World

South Africa to deploy soldiers to Cape Town as homicides soar

South Africa will shortly deploy a battalion of soldiers to help police quell a surge in violence in gang-infested parts of Cape Town, a step normally only taken over the Christmas and New Year period when crime spikes in poorer neighbourhoods.

Several hundred soldiers are expected after spike in homicides, including high-profile incidents

Members of the South African Police Services (SAPS) are shown in November 2018 after the launch of a new SAPS anti-gang unit in the Cape Town suburb of Hanover Park. Now the country's Defence Ministry has approved a battalion to deal with the city's crime spike. (Rodger Bosch/AFP/Getty Images)

South Africa will shortly deploy a battalion of soldiers to help police quell a surge in violence in gang-infested parts of Cape Town, a step normally only taken over the Christmas and New Year period when crime spikes in poorer neighbourhoods.

Recent bloodshed in mainly poor black and mixed-race areas was likened to a "war zone" by a provincial official this week, with some 2,000 people killed since January.

Communities in those districts often bear the brunt of violence in a vast area called the Cape Flats, where high rates of unemployment and drug abuse have fuelled gang activity.

"The South African National Defence Force will deploy a battalion with support elements during Operation PROSPER," the Defence Ministry said in a statement on Friday.

The deployment of several hundred soldiers to unidentified crime hotspots will happen from July to October. It follows a visit by Police Minister Bheki Cele to the Philippi shanty town on the Cape Flats after several killings last week.

In a crime last Friday that made national headlines, six women between ages 18 and 26 were killed when unknown gunmen entered a home and opened fire.

The next day, another five men, aged 18 to 39, were shot dead and one was injured in two separate shooting incidents in Philippi, said Albert Fritz, a Western Cape provincial official tasked with ensuring community safety.

"In the Western Cape, 1,875 people were murdered in the past six months alone.
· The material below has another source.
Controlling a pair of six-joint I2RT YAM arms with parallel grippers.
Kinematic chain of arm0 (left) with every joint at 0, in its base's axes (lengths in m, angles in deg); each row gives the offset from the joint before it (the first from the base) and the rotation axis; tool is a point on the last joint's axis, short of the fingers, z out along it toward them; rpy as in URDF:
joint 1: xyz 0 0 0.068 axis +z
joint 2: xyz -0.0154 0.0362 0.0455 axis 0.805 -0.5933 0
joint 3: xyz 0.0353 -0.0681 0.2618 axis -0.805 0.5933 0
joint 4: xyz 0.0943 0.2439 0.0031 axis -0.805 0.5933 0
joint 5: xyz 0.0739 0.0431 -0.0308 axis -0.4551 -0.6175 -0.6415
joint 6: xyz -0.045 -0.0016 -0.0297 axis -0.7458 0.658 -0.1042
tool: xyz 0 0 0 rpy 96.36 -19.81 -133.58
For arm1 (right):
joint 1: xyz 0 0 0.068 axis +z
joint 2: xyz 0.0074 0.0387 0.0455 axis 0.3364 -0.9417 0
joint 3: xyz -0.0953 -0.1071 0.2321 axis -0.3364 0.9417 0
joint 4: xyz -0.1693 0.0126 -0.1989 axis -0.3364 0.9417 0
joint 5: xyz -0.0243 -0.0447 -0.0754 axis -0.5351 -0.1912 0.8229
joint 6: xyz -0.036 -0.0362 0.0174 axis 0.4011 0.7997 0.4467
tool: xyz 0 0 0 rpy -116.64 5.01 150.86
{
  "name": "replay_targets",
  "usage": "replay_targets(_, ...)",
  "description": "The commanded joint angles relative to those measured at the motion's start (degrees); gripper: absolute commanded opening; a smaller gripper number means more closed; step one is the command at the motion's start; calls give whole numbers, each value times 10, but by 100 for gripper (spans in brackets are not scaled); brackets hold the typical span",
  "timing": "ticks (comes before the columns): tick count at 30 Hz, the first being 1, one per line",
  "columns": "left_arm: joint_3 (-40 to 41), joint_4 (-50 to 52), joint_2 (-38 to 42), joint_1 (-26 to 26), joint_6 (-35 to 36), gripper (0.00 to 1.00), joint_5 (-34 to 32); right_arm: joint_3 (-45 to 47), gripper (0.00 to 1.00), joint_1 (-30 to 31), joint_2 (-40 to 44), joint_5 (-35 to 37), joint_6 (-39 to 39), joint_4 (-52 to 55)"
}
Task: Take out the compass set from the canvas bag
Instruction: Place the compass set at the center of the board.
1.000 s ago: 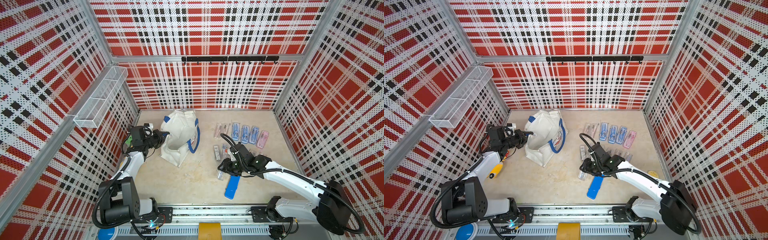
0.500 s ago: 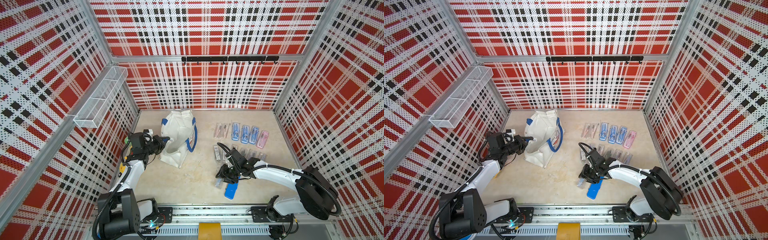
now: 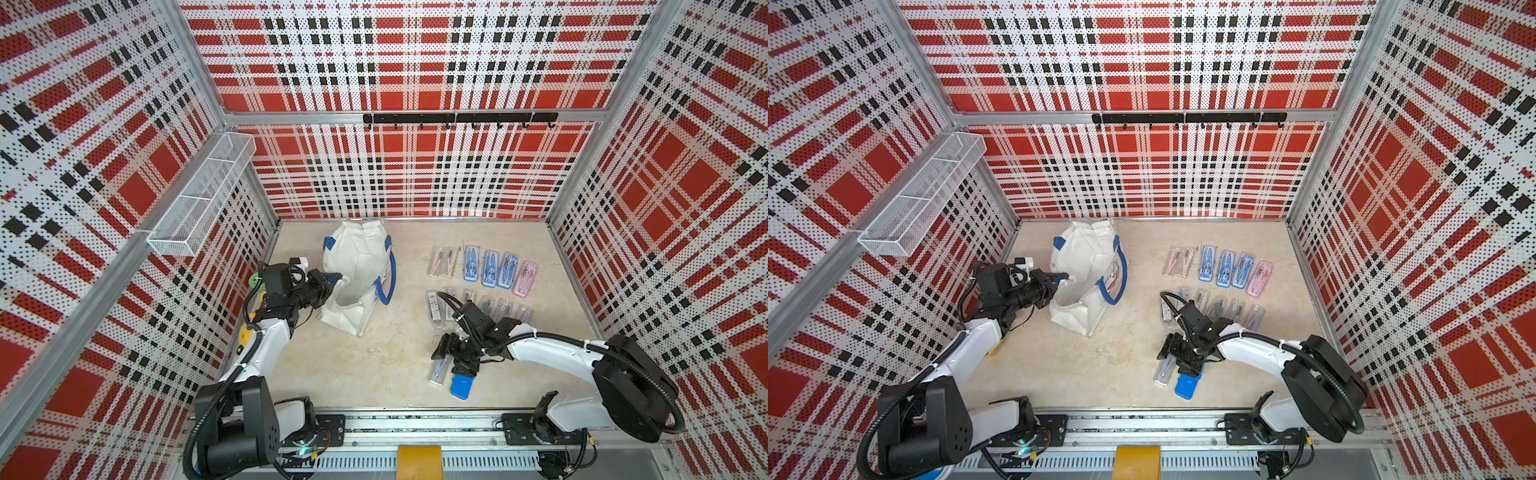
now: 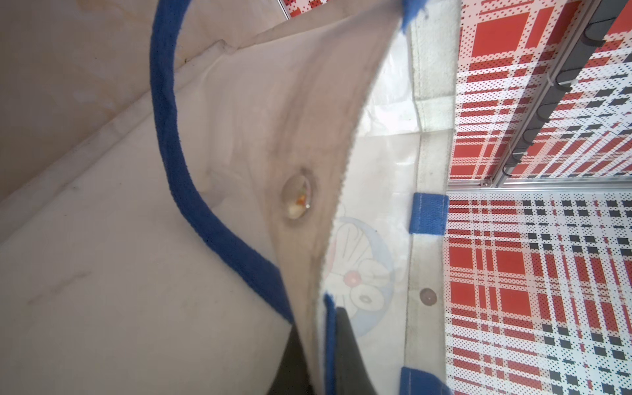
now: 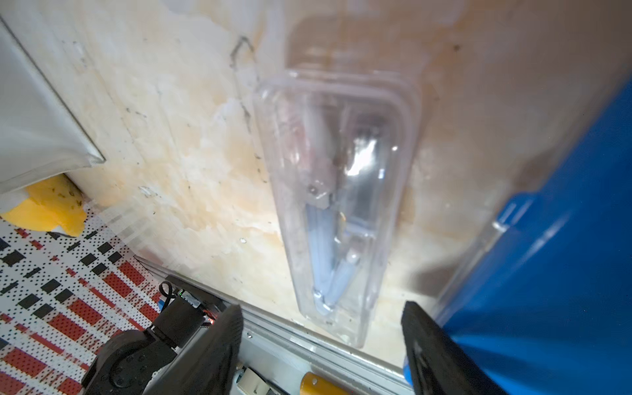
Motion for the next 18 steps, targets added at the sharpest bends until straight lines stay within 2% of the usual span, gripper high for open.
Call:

This means that many of our most vulnerable residents in the province are living in a war zone," Fritz said after more than a dozen murders over one weekend last month.

Military an 'unsustainable response': analyst

Known mainly for its stunning tourist attractions, including Robben Island and Table Mountain, Cape Town also has some of the country's highest murder rates.

In places like Philippi or Khayelitsha, the largest black shantytown about 30 kilometres from the city centre, tens of thousands of people live cheek by jowl in a squalid sea of shacks — unnumbered homes on nameless streets that are perfect for criminals and a nightmare for police.

But, deploying the army, which occurs regularly over the festive season when crime spikes and soldiers back up normal policing activities, is not a lasting solution, analysts said.

Gareth Newham at the Pretoria-based Institute for Security Studies said: "It is a short-term, unsustainable response to a crisis."

In a report this year by the The Citizen's Council for Public Security and Criminal Justice of the world's most dangerous cities, the only three not from the Americas in the top 50 were  in South Africa, with Cape Town at 11th overall with a homicide rate of 66.36 per 100,000 residents.

Earlier this century, the rate in Cape Town hovered for several years at fewer than 45 homicides per 100,000 people.